‘Memoir Of A Snail’ Review: Australian Claymation Master Adam Elliot Reflects On Love, Grief And Human Weakness – Annecy

As a small child, motherless Grace started keeping snails in a jar, writing names on their shells and watching their life cycle — mate, breed, die — with loving fascination. “They were my friends,” she muses in voiceover in Memoir of a Snail, which this week had its premiere at the Annecy International Animation Festival. “I knew they’d never leave me, hurt me — or die.” Moments before, we saw Gracie’s huge ovoid eyes, spill over with tears as the aged Pinkie, her only human companion, breathed her final death rattle. “I’m so alone,” says Grace, not for the first time. “Goddamn life! Such a stupid, stupid puzzle!”

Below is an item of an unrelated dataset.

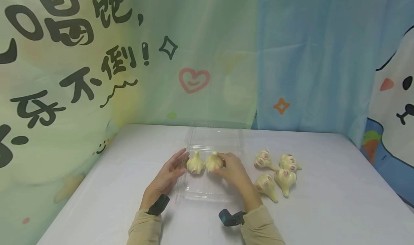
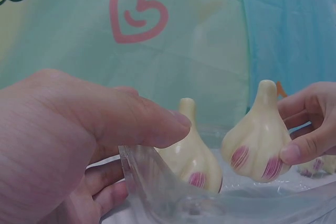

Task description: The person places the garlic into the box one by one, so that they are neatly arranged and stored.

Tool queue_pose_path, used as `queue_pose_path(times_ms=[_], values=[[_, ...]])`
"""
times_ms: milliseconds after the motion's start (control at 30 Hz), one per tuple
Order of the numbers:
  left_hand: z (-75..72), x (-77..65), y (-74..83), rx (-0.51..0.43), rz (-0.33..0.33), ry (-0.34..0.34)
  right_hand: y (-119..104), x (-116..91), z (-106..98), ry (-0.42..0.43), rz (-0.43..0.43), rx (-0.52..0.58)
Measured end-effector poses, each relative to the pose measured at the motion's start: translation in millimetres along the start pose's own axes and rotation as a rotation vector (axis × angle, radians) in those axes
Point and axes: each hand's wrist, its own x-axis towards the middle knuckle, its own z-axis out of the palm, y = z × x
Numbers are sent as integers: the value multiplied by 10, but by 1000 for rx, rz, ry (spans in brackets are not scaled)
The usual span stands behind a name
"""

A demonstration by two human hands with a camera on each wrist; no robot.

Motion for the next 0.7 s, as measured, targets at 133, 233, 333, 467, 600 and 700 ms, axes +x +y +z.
queue_pose_path(times_ms=[133, 233, 333, 467, 600, 700], values=[[0, 2, 0, -5, 4, -9, 10, 2, 13, -4, 8, -1], [7, 0, 7, -7, 3, -7, 17, 5, 21, -8, 19, 0], [10, -2, 12, -9, -1, -7, 26, 6, 29, -8, 25, 2], [11, -7, 16, -8, -8, 0, 41, 7, 43, -9, 30, -1], [6, -6, 12, -4, -9, 5, 54, 4, 54, -10, 26, -13], [0, -4, 8, -1, -6, 5, 56, 1, 55, -19, 27, -23]])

Pathos laid on with a shovel, you may be thinking — but you would be wrong. Following 2009’s Mary and Max, Memoir of a Snail is only the second Claymation feature from Australia’s Adam Elliot, who won an Oscar for his short film Harvey Krumpet in 2003. Elliot makes films unlike anyone else’s: quirky, intimate, minutely observed, melancholy and funny in equal measure and very obviously made of clay. That homespun quality, coupled with the engaging voice Succession star Sarah Snook brings to the long-suffering Gracie, turn an ostensibly bleak story into a life-affirming pleasure.

More from Deadline

Young Gracie was born with a split upper lip. She adores her twin brother Gilbert (Kodi Smit-McPhee), who gamely fights off the school bullies who mock his sister’s “rabbit face” and harbors dreams of becoming a Parisian street performer like their father. Papa Percy is now in a wheelchair, having been mown down mid-juggle by a drunk driver soon after moving to Australia; since their mother died, he has also taken to the bottle. And yet, as voiced with plenty of French flourishes by Dominique Pinon, Percy is a kind parent who delights in doing funny things with jellybeans for his children’s amusement; one of the charms of Elliot’s work is his generosity towards his characters’ failings.

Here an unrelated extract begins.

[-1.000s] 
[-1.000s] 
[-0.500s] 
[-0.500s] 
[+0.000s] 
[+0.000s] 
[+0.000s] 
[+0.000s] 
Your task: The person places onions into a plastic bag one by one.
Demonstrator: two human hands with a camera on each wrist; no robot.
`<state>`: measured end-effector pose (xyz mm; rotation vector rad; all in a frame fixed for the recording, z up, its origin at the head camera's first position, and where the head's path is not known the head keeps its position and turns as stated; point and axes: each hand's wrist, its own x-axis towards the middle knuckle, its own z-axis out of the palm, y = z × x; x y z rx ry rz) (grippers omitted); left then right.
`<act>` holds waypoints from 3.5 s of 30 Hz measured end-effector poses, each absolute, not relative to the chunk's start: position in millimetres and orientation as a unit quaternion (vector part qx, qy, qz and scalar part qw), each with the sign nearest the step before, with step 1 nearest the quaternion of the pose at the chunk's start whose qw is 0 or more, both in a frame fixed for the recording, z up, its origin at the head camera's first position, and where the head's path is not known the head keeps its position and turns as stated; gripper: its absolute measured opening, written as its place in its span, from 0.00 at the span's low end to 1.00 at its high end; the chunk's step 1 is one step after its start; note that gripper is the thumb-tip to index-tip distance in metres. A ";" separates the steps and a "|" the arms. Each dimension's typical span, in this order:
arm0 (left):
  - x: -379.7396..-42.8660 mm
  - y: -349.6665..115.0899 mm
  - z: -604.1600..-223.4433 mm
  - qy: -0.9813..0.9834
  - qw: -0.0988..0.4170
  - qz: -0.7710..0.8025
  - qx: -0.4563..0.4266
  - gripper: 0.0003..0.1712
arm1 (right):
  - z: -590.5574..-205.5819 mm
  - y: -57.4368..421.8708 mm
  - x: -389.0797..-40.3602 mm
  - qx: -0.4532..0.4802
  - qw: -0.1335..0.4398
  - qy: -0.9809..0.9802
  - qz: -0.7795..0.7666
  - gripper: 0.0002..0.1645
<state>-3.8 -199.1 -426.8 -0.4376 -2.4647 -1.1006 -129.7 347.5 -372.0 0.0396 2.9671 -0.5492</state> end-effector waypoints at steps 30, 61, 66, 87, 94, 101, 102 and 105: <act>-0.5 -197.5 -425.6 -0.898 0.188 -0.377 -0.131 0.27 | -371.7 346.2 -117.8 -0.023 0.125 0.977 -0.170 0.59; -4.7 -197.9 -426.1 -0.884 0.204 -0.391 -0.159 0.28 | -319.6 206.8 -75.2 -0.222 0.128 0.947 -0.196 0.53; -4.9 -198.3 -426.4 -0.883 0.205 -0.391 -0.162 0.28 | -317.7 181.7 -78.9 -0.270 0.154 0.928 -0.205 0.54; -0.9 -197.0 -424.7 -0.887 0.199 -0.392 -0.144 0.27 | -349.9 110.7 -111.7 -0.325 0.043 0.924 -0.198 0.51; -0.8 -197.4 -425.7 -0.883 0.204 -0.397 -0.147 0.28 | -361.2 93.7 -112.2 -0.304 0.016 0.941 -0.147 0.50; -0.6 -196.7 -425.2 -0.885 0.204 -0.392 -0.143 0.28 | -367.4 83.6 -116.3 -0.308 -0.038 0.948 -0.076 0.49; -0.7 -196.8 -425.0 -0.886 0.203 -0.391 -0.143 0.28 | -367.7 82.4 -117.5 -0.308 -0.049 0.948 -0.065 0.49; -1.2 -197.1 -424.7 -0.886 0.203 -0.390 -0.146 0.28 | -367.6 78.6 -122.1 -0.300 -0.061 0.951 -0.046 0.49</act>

Difficulty turns to tragedy when Percy dies and the children are sent to foster homes on opposite sides of the country. Gracie is taken in by a couple of swingers, Ian and Narelle (both voiced by gender-straddling cabaret performer Paul Capsis) in Australia’s legendarily dull capital city, Canberra. Unmoved by her new parents’ passions for netball and nudism, Grace turns to the elderly eccentric Pinky, voiced with gravelly chutzpah by Jacki Weaver, who becomes her one true friend. Gilbert’s fate is worse. Isolated in rural Western Australia with a family of fundamentalists who wear magnets as talismans against Satan and fetishize apples, he will find new targets for his pyromania.

The twins write to each other often. Gilbert swears he is coming to get his sister but has no money. Cut down by loneliness and a rich mix of anxieties, she submerges herself in hoarding, shoplifting and a brief but bizarre marriage to a microwave mechanic (Tony Armstrong) who feeds her as if he’s as if he is fattening her up for market. From here, things only get sadder, even if that sadness is leavened by dozens of visual jokes, the thrill of hearing musician Nick Cave recite a poem and the memoir’s paradoxically comforting reflections on grief. Eleanor Kats-Chernin’s lovely original score dances around Gracie’s monologue like a sprite.

Elliot is something of a fundamentalist himself. Eschewing modern temptations like the 3D printer, he and his team made all 7,000 objects and 200 sets in his film by hand, incorporating the wobbles and thumb-prints resulting from Elliot’s hereditary shake, an aesthetic he calls “chunky wonky”. That is just the start of the process, however. There is no slower way to make a film than to move objects incrementally, frame by frame, to suggest motion; Memoir of a Snail’s 94 minutes are composed of 135,000 photographs, shot over 33 weeks by cinematographer Gerald Thompson. You don’t have to be mad to do stop-motion animation but, as the saying goes, it helps.

Which makes it all the remarkable that Memoir of a Snail, peopled though it is with flawed, unpredictable characters, is so reassuringly sane. People may be wayward, weak or behave  reprehensibly (like the magistrate Grace encounters who was disbarred for masturbating in court, played endearingly by Eric Bana), but most of them do their best. Elliot actually has his own flaws and weaknesses: for example, he has a regrettable tendency to show us an event and then have Gracie tell us what happened, so that we are effectively told twice. Characters repeat themselves, too; Grace says way too many times that she misses Gilbert “like crazy”. We can see that; we can feel it; it is the pulse of the story.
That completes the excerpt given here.